The European Union wants to give millions of people across Europe better access to safer tap water. Better management of drinking water would avoid unnecessary loss of water, reduce plastic waste and contribute to lowering the CO2 footprint.
The European Union has vowed to give millions of people in the 28-nation bloc better access to safe drinking water and clearer information on its cost.
The new legislative proposal responds to the first successful European Citizens’ Initiative, Right2Water, which gathered 1.6 million signatures.
The proposal also seeks to ensure that water suppliers provide clearer information on water consumption, on the cost structure and on the price per litre, allowing a comparison with the price of bottled water.
In turn, it could contribute to the environmental goals of reducing unnecessary plastic use and limiting the EU’s carbon footprint, according to a statement from the European Commission.

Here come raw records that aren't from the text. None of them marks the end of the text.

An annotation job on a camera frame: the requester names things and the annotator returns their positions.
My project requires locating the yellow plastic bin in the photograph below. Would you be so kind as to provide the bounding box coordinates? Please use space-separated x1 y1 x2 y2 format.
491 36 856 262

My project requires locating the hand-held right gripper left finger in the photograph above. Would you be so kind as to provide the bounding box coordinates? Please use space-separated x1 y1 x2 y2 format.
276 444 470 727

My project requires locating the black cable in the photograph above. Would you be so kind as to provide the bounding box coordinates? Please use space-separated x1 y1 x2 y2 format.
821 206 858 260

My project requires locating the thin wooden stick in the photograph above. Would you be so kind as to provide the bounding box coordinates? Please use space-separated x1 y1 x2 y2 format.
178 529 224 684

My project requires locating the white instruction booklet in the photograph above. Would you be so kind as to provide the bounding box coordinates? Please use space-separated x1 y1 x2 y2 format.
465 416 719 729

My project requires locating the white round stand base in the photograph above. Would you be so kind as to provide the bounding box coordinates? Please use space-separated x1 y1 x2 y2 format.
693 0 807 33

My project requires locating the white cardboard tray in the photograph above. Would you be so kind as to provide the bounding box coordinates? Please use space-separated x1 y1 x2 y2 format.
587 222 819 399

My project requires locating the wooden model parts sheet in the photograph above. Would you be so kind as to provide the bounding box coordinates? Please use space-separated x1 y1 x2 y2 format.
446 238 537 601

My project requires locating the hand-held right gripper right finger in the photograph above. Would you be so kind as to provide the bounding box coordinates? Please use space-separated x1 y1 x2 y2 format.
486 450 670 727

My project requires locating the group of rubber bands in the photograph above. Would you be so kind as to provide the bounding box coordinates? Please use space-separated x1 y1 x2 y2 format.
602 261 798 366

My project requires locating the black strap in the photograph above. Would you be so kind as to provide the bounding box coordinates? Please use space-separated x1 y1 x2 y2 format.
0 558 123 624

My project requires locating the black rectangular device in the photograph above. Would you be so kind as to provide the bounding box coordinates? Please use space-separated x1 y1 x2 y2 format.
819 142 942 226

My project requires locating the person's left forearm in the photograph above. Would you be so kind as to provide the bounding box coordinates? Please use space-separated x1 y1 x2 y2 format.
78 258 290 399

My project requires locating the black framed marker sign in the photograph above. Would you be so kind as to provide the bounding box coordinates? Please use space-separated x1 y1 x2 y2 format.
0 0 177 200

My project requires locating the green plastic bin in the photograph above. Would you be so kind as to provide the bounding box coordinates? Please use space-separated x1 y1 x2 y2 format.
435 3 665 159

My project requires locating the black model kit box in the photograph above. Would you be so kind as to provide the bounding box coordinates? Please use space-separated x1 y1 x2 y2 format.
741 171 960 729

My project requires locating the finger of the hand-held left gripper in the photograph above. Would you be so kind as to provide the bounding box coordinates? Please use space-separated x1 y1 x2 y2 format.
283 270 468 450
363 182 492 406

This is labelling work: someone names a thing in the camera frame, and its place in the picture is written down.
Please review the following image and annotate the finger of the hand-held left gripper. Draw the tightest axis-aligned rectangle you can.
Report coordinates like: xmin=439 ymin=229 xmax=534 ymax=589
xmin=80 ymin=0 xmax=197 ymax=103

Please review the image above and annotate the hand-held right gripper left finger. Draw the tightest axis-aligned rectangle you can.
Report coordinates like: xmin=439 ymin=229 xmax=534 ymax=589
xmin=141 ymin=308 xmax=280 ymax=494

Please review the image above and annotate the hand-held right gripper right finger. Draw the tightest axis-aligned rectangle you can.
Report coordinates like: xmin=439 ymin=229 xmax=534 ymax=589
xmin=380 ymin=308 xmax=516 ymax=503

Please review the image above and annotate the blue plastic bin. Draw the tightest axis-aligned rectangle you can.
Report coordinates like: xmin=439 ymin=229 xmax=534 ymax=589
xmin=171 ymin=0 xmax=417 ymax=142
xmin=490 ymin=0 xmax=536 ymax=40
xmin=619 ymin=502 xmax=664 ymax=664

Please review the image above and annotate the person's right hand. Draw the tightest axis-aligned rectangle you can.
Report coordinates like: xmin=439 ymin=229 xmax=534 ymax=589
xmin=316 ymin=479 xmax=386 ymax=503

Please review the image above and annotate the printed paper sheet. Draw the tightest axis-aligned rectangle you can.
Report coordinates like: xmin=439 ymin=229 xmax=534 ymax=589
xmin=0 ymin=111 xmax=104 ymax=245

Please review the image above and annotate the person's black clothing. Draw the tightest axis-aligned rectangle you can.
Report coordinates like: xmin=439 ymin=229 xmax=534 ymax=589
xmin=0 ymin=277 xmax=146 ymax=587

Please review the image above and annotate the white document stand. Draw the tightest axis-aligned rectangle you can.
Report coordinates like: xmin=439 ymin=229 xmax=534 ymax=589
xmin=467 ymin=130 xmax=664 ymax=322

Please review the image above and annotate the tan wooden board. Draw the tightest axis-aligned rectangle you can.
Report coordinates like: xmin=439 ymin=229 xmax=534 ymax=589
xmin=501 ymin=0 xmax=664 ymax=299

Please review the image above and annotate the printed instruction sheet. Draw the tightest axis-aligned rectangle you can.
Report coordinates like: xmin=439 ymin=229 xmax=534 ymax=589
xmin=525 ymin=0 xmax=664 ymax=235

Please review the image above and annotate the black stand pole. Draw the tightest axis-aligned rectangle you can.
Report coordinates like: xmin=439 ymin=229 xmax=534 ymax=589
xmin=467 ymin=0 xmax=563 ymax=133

First Vice-President, Frans Timmermans, commented: “Citizens have made their voice loud and clear through the European Citizens’ Initiative. Today we are therefore proposing to modernise our EU law, improving the quality of drinking water and increasing the access of citizens where it matters most. Together we can and must protect the health and safety of our citizens.”
Most people living in the EU already enjoy very good access to high quality drinking water, according to the statement. However, the Commission wants to make sure that this high quality is preserved in the long run.
The rules the Commission proposes to update will improve water quality and safety by adding new substances to the list of criteria for determining water safety, such as legionella and chlorate. Estimates suggest that the new measures would reduce potential health risks associated with drinking water from 4 per cent to below 1 per cent, thus improving confidence in tap water.
Lower consumption of bottled water could help households in Europe save more than 600 million euros per year, according to the statement. Improved confidence in tap water would also contribute to reducing plastic waste from bottled water and contribute to lowering the CO2 footprint.